◆ **Work instruction**: Give every line from the entries that contains "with".

+++ Extracted entries

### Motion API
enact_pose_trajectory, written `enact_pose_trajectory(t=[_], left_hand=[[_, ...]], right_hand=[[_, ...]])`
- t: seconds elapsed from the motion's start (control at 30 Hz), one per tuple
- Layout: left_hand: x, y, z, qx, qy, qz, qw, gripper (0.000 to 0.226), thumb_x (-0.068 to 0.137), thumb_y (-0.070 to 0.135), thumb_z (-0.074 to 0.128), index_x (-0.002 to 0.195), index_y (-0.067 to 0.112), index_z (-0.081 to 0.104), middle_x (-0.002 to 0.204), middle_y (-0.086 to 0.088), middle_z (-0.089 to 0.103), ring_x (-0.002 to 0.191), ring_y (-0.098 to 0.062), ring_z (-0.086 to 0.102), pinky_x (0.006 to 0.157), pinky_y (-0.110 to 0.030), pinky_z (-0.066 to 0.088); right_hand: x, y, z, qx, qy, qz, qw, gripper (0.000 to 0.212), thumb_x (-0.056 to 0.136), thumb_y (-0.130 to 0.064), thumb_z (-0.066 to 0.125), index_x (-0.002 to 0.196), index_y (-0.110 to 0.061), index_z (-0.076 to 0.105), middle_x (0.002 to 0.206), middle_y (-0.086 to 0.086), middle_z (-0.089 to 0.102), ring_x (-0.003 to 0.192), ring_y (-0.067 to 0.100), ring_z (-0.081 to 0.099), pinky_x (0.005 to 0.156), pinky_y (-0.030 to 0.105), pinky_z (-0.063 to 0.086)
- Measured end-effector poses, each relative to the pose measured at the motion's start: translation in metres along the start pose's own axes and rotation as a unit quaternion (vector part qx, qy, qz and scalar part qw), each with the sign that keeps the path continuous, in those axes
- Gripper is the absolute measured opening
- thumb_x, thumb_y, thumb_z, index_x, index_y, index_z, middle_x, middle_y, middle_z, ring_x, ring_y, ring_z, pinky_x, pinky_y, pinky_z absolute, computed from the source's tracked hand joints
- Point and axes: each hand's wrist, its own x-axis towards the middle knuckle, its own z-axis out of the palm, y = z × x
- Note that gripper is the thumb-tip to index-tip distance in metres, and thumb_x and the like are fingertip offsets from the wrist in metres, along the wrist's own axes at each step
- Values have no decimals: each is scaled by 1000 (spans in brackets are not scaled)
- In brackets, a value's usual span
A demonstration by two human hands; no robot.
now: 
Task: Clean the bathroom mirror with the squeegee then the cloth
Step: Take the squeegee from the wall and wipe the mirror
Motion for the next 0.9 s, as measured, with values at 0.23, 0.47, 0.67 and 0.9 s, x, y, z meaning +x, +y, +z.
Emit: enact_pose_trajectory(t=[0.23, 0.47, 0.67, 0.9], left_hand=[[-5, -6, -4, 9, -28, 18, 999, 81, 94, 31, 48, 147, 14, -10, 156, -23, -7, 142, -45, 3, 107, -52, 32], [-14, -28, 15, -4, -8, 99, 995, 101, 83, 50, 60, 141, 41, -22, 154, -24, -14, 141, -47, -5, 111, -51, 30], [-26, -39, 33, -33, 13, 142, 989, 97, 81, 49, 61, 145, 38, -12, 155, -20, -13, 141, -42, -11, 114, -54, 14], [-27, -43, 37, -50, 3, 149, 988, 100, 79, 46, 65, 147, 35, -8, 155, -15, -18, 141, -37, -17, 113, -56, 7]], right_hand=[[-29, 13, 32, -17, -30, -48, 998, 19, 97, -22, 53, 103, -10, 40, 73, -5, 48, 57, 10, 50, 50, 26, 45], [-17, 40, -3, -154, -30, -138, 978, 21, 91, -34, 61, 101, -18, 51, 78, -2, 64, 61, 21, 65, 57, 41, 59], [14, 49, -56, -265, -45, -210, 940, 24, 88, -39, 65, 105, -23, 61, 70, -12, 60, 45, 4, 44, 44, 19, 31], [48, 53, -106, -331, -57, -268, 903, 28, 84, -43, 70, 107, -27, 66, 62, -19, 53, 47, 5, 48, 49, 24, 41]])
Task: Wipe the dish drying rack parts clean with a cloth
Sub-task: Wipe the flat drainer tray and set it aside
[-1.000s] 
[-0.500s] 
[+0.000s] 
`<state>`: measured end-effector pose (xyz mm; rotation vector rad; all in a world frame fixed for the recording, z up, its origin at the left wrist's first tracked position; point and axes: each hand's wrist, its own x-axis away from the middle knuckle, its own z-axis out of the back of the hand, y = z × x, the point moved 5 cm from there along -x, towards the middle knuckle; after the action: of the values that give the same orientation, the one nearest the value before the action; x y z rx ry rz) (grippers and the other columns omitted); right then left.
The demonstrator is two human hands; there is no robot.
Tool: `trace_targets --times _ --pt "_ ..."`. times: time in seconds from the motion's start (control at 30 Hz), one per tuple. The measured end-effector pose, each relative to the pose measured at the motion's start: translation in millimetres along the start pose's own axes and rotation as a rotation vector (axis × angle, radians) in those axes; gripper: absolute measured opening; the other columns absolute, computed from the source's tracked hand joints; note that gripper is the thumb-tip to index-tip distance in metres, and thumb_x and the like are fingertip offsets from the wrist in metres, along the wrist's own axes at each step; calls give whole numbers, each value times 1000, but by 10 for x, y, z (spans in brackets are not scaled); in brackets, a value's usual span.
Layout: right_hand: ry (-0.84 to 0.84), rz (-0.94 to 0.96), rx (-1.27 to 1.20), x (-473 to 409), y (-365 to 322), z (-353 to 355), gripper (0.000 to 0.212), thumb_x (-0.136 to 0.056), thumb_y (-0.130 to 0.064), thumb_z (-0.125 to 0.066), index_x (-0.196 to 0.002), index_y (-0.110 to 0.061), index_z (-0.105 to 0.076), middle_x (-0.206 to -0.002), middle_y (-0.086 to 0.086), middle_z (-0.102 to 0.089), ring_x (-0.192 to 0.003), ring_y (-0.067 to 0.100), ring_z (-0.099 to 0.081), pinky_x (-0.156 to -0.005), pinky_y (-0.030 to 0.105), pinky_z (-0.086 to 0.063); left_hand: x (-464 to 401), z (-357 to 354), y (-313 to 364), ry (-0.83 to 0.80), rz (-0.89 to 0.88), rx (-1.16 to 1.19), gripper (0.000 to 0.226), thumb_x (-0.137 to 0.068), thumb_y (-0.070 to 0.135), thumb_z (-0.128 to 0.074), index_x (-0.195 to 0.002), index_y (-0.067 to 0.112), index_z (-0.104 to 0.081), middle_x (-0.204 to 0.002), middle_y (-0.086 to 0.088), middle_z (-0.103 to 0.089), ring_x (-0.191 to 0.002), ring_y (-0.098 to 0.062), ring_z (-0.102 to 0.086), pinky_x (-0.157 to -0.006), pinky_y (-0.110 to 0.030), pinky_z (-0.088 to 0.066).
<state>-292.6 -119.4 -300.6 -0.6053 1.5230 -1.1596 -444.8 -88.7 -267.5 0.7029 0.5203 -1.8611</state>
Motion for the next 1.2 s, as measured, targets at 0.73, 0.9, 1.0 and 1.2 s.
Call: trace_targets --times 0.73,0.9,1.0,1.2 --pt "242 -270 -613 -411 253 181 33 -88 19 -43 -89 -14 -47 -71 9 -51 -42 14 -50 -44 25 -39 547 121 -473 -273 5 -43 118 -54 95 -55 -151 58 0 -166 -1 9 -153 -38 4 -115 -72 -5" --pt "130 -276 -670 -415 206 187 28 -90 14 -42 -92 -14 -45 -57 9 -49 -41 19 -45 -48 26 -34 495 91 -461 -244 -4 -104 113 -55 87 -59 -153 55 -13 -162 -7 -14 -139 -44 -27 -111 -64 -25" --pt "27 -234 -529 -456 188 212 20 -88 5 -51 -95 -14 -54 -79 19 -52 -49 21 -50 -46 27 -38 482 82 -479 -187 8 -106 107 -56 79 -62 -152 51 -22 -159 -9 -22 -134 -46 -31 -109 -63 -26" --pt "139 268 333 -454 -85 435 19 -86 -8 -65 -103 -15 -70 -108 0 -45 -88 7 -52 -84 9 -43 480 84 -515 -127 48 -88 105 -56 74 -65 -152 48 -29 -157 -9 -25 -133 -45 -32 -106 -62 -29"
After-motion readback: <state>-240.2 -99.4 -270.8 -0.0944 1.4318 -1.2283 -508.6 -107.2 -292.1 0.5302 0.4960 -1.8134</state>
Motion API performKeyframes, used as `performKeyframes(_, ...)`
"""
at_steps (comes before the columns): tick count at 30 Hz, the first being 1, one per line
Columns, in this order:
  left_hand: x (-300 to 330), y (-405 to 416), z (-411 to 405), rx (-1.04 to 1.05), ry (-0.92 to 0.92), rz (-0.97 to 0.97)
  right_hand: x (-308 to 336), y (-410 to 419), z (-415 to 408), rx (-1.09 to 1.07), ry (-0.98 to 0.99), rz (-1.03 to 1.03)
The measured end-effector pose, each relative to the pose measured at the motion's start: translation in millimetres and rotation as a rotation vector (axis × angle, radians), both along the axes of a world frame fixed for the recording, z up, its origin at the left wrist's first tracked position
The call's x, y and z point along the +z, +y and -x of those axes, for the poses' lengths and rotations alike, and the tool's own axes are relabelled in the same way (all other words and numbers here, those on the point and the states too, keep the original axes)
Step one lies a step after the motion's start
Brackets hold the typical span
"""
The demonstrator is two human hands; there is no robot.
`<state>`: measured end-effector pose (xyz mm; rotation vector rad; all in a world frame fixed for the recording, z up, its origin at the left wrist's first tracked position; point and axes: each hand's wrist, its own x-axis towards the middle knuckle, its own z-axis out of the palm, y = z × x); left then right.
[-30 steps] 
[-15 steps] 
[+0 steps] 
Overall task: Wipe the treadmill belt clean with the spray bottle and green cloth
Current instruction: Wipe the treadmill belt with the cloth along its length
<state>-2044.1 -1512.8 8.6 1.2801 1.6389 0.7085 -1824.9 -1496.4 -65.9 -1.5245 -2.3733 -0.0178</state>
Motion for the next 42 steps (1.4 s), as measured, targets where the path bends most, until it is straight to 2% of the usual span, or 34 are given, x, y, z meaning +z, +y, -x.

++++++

◆ **Result**:
- Measured end-effector poses, each relative to the pose measured at the motion's start: translation in metres along the start pose's own axes and rotation as a unit quaternion (vector part qx, qy, qz and scalar part qw), each with the sign that keeps the path continuous, in those axes
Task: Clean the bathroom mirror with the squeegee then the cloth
Motion for the next 0.9 s, as measured, with values at 0.23, 0.47, 0.67 and 0.9 s, x, y, z meaning +x, +y, +z.
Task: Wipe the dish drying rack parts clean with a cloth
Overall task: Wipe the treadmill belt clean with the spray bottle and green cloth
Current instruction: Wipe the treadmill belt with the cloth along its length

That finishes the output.